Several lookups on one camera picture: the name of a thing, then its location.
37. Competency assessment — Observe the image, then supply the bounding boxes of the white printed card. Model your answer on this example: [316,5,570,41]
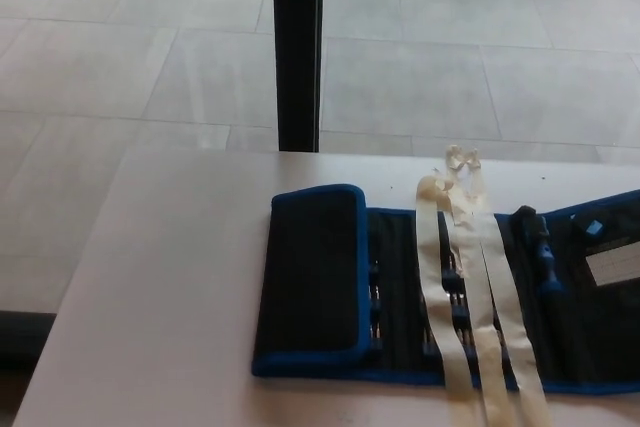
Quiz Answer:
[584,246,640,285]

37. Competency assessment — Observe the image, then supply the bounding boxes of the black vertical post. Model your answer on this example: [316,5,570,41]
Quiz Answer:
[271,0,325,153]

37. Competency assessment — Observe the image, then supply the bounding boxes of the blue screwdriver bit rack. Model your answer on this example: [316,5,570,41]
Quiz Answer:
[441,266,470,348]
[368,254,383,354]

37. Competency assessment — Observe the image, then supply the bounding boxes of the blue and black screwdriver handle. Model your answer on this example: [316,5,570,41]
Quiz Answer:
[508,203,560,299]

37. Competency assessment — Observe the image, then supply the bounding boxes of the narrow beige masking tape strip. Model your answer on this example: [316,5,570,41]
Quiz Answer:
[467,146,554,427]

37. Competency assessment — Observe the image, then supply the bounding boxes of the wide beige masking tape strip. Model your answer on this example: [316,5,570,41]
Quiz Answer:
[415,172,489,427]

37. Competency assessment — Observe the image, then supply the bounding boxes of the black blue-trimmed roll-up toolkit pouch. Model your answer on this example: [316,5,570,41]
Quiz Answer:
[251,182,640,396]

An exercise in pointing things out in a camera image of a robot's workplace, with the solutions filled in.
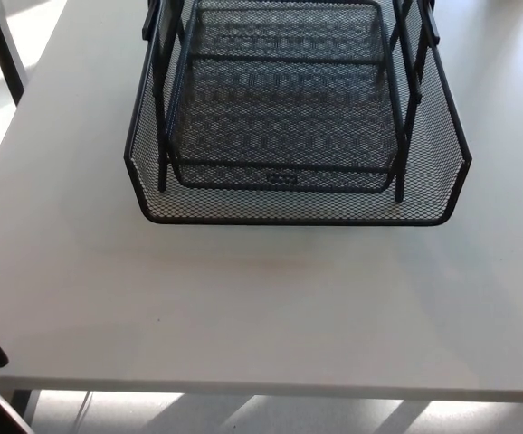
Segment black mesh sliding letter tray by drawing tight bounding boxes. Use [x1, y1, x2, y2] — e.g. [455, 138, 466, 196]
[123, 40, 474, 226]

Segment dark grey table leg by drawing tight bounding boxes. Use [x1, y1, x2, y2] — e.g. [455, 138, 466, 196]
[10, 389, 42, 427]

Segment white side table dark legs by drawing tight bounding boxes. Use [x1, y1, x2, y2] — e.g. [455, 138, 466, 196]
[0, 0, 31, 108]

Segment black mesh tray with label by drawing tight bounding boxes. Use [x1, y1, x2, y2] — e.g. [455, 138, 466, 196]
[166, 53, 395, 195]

===

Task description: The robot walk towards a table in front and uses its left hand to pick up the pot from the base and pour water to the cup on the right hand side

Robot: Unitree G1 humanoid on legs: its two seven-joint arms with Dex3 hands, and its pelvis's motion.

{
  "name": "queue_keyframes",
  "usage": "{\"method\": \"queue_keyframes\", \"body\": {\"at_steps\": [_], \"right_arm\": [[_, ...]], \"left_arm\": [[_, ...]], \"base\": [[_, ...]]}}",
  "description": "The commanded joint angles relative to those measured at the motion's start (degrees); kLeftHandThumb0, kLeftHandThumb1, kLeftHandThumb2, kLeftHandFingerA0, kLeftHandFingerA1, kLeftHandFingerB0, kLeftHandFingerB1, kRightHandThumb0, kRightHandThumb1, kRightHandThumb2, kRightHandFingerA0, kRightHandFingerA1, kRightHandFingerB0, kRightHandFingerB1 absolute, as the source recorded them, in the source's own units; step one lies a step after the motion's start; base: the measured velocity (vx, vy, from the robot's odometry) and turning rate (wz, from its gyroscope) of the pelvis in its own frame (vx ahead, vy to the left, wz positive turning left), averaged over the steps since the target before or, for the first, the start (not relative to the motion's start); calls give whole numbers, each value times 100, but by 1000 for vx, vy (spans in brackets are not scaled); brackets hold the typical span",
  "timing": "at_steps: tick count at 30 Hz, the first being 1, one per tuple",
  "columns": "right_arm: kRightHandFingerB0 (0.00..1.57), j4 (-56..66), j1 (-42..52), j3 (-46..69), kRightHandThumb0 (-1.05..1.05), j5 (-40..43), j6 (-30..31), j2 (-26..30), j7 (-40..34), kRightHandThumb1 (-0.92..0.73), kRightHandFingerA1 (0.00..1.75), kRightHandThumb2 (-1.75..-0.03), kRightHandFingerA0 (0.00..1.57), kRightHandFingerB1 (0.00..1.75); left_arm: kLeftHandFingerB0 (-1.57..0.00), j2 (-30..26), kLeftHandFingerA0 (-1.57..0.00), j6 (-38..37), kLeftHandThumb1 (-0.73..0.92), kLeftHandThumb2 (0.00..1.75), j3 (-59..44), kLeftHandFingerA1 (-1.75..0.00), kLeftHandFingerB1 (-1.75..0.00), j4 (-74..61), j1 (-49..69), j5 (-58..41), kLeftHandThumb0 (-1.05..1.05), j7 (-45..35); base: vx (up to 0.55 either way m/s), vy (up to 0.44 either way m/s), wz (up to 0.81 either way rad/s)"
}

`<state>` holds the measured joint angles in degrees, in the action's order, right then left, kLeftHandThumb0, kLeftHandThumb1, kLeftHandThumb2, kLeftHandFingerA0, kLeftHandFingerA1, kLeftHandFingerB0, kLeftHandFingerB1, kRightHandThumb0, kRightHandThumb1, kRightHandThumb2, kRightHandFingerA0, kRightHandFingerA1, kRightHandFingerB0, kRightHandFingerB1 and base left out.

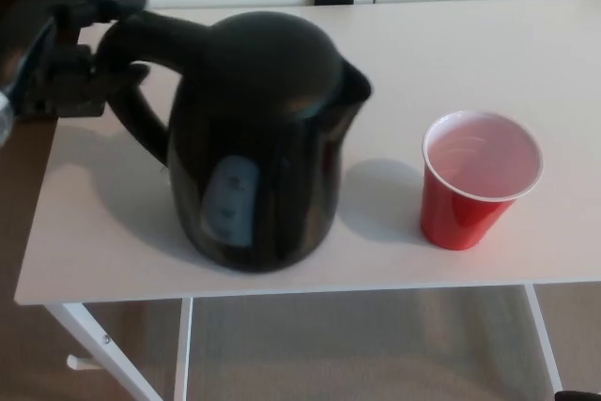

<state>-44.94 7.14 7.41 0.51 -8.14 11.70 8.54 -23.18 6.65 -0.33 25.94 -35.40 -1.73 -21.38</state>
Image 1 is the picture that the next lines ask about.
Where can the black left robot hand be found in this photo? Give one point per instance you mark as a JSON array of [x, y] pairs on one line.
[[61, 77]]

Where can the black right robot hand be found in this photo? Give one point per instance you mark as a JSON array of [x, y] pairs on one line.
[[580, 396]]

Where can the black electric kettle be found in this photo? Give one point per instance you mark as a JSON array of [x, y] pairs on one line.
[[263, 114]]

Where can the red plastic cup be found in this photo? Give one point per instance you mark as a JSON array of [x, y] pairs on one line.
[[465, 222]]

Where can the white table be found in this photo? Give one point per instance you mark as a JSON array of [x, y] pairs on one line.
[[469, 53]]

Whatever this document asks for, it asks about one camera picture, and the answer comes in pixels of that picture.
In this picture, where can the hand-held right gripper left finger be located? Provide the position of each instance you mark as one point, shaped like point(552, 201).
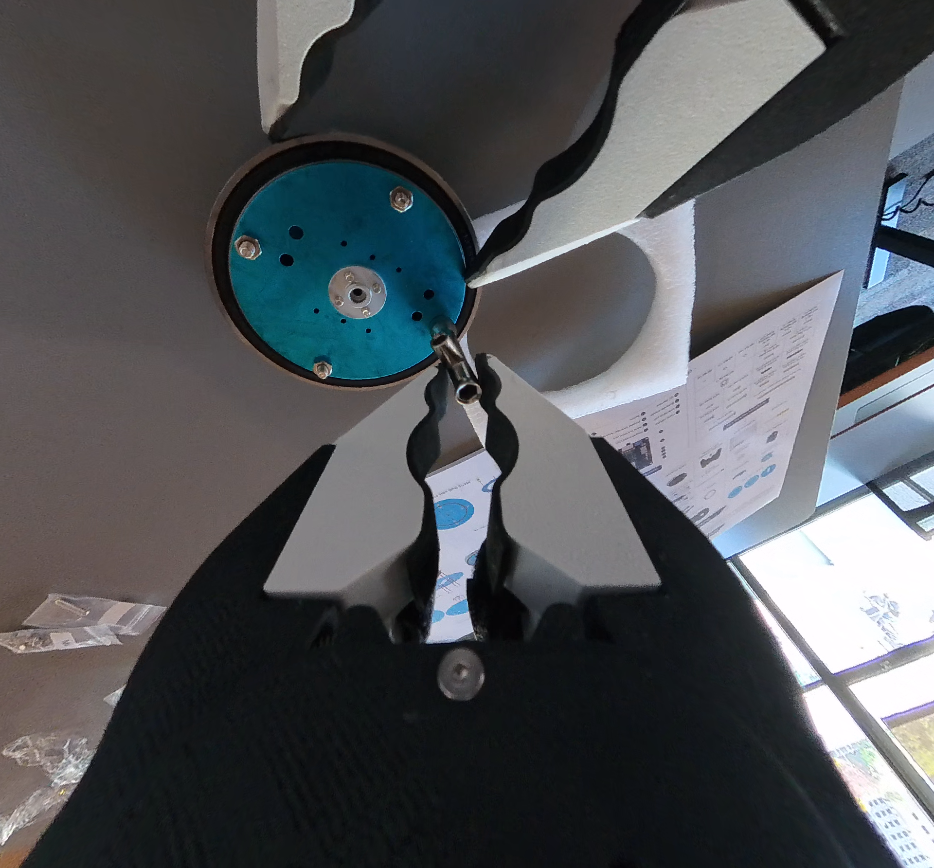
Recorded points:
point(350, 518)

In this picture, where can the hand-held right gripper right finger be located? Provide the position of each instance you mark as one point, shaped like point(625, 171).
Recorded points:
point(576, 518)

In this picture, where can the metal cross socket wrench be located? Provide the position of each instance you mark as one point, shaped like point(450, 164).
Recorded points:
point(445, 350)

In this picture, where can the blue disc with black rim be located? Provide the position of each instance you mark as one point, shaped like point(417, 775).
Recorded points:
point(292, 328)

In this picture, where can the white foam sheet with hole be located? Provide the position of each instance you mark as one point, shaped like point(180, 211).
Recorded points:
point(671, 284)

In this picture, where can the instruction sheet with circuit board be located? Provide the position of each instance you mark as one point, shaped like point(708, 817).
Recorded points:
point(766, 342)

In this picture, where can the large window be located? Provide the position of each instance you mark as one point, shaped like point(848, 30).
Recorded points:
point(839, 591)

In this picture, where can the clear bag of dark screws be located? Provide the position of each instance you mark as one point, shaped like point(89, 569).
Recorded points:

===

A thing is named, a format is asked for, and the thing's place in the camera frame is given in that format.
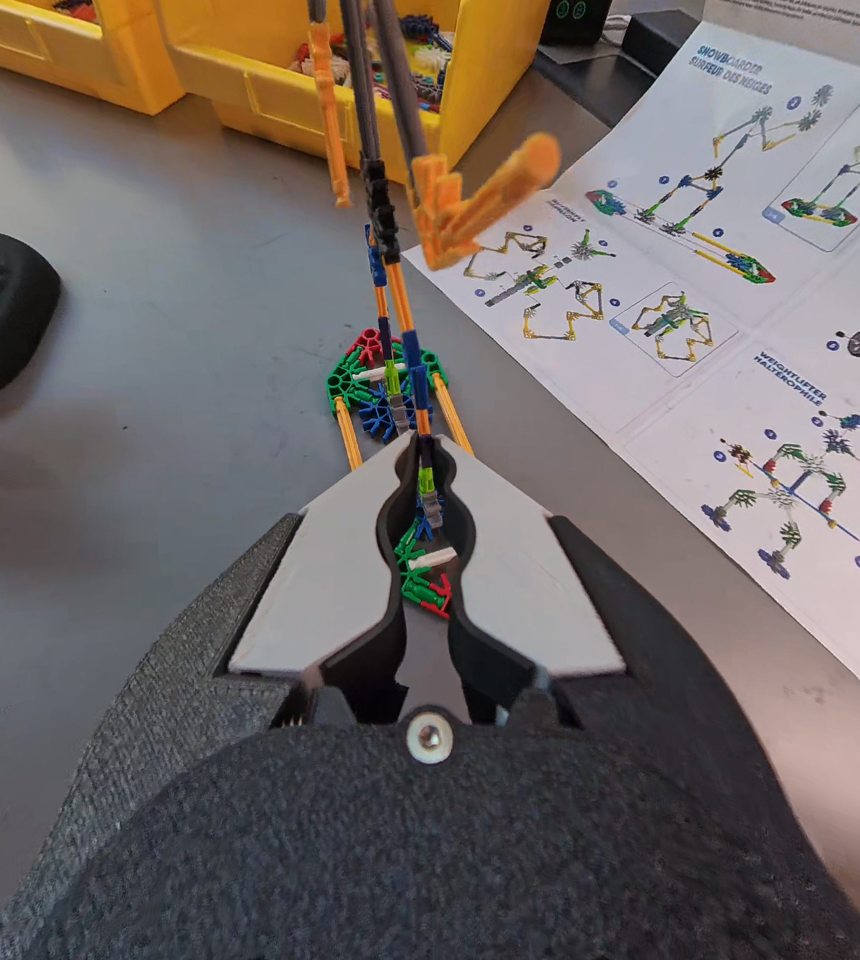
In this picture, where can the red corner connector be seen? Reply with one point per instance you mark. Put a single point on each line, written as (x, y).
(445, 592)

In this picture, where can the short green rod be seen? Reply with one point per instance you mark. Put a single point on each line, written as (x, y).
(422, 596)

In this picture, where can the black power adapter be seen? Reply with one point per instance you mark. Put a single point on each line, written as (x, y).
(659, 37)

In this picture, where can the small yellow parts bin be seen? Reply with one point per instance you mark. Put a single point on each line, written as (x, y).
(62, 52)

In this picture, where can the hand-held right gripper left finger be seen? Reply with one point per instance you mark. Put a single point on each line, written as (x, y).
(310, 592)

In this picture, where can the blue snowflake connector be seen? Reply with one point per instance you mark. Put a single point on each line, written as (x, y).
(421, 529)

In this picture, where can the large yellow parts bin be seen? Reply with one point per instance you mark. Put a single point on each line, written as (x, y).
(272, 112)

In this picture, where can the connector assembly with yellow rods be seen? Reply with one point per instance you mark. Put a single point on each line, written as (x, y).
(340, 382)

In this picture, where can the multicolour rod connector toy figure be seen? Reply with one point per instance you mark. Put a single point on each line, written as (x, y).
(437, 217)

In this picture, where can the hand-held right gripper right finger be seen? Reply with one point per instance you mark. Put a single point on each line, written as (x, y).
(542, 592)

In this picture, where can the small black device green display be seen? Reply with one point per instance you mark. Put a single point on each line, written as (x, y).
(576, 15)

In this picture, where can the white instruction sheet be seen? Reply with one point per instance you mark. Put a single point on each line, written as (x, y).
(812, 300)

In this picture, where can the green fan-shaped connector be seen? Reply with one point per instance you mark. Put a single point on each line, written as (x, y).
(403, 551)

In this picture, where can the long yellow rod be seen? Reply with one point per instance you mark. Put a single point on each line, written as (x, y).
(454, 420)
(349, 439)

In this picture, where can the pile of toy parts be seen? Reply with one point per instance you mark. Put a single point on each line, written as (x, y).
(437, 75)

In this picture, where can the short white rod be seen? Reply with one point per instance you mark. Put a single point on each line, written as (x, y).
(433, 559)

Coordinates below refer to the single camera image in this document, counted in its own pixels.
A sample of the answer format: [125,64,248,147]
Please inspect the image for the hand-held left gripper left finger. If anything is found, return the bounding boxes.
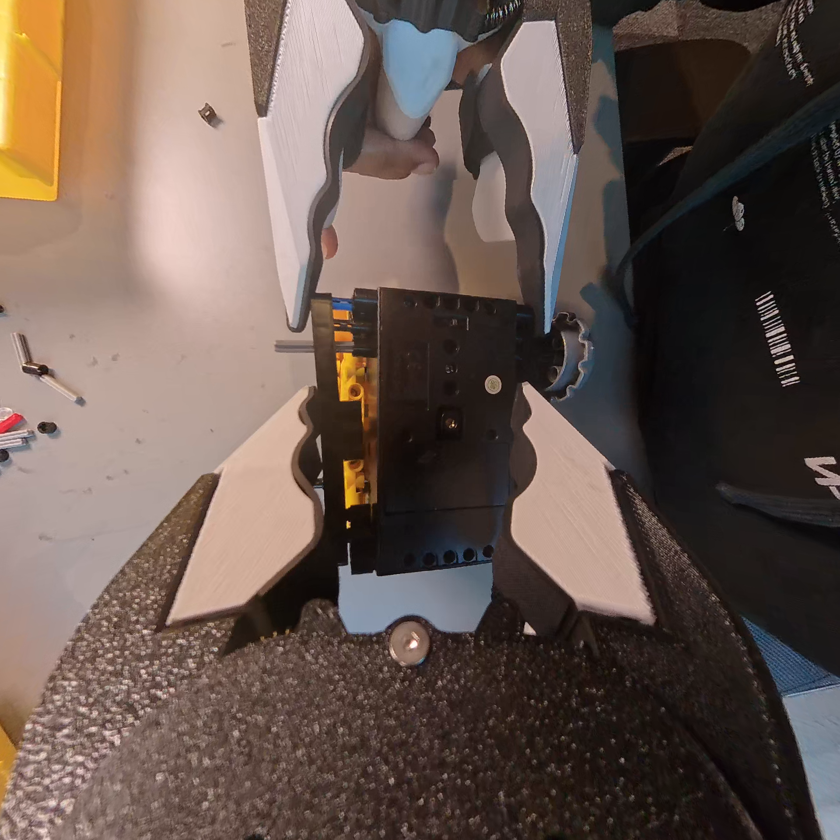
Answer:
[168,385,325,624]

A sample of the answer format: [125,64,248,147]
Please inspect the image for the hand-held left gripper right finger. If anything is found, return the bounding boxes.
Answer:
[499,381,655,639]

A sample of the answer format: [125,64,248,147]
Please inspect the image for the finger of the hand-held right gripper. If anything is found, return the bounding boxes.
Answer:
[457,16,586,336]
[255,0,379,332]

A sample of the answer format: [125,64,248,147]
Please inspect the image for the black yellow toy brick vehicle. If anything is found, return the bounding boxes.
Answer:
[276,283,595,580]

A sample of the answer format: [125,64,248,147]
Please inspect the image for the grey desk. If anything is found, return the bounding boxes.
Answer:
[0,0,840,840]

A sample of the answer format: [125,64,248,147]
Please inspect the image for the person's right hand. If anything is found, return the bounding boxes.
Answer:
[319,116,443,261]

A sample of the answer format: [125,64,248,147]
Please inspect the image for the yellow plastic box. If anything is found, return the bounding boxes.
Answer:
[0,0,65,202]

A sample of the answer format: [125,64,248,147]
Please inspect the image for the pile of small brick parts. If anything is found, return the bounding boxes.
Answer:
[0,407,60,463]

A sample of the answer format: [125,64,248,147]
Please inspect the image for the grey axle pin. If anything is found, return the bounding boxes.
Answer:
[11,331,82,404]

===

From the material above, copy exactly the lines between the line holding "Several lookups on" and the line holding "card. Model your answer on this example: [316,5,570,41]", inclusive, and only those.

## ANSWER FOR THE TASK
Several lookups on one camera picture: the name of a thing, then its location.
37. Competency assessment — Observe the image, then supply the bounding boxes of the white printed card. Model your answer on this example: [316,5,570,41]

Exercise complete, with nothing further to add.